To test whether transferred miR‐27a‐3p may regulate PD‐L1 expression in macrophages, we co‐cultured MCF‐7‐derived exosomes with macrophages. miR‐27a‐3p and PD‐L1 expression levels measured by RT‐qPCR were significantly increased in response to Exo‐miR‐27a‐3p mimic as compared to Exo‐mimic NC, but no obvious change was observed in response to Exo‐miR‐27a‐3p inhibitor or Exo‐inhibitor NC (Figure 3E, P < 0.05). Western blot assay (Figure 3F) revealed a marked rise in PD‐L1 expression in response to Exo‐miR‐27a‐3p mimic as compared to Exo‐mimic NC, while no significant change in PD‐L1 was observed in response to Exo‐miR‐27a‐3p inhibitor or Exo‐inhibitor NC. These data indicated that breast cancer cell‐derived exosomal miR‐27a‐3p up‐regulated PD‐L1 expression in macrophages in vitro.

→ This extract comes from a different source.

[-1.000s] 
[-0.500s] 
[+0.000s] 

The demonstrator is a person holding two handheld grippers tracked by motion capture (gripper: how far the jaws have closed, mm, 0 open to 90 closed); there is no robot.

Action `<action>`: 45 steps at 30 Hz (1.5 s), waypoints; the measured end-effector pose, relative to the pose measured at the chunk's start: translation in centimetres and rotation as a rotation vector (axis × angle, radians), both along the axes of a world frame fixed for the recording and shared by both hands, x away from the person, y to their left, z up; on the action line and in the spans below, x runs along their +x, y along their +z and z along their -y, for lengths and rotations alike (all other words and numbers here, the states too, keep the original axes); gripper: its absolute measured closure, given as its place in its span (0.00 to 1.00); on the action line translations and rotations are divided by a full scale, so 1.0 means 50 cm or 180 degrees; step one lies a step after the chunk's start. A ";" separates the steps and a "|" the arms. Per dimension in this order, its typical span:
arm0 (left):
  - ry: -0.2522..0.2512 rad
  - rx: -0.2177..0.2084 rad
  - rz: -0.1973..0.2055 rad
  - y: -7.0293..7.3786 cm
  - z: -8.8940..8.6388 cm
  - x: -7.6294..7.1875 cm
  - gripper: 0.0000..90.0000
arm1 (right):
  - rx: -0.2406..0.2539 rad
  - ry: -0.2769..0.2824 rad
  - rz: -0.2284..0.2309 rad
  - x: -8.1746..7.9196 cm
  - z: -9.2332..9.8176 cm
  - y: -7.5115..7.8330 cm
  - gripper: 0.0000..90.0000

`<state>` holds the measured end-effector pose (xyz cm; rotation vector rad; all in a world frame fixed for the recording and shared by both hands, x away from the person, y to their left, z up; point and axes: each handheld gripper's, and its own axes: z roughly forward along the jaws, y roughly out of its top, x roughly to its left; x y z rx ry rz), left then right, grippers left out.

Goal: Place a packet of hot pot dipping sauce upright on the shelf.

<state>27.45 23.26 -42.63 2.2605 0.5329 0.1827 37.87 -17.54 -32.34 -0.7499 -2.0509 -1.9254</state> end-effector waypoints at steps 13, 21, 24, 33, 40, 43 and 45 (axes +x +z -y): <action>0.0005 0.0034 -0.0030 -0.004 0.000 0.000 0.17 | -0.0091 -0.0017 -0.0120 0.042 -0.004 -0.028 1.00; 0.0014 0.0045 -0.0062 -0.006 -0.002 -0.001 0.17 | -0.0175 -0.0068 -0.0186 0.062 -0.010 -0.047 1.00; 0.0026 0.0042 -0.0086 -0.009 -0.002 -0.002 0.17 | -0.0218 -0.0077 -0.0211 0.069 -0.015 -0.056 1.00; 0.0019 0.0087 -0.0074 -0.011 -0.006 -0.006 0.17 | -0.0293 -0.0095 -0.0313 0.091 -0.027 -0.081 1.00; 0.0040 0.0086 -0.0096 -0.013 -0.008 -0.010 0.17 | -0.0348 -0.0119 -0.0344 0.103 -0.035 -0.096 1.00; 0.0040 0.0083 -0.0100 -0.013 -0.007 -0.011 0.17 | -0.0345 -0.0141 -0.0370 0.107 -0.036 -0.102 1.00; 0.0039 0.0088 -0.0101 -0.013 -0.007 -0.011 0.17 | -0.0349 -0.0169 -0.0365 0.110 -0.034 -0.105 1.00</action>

3.4. Breast cancer cell‐derived exosomal miR‐27a‐3p up‐regulated PD‐L1 expression in macrophages in vivo

To confirm the role of breast cancer cell‐derived exosomal miR‐27a‐3p in macrophages in vivo, we transfected different plasmids into breast cancer MCF‐7 cells and inoculated the transfected cells into nude mice. Next, we injected PKH‐67 (green)‐labelled exosomes into the nude mice every other day for 20 days. At 12 hours after the last injection, we separated peritoneal macrophages and examined them using flow cytometry (Figure 4A). Using confocal microscopy and flow cytometry, we found that PKH‐67‐labelled exosomes were enriched in the isolated peritoneal macrophages (Figure 4B,C), suggesting in vivo uptake of labelled exosomes by macrophages. RT‐qPCR results (Figure 4D) demonstrated that miR‐27a‐3p and PD‐L1 expression were significantly increased in response to Exo‐miR‐27a‐3p mimic as compared to Exo‐mimic NC, but no obvious change was observed in response to Exo‐miR‐27a‐3p inhibitor or Exo‐inhibitor NC. Western blot assay (Figure 4E, P < 0.05) revealed an obvious rise in PD‐L1 expression in response to Exo‐miR‐27a‐3p mimic as compared to Exo‐mimic NC, while no significant change in PD‐L1 was observed in response to Exo‐miR‐27a‐3p inhibitor or Exo‐inhibitor NC. These findings indicated that breast cancer cell‐derived exosomal miR‐27a‐3p up‐regulated PD‐L1 expression in macrophages in vivo.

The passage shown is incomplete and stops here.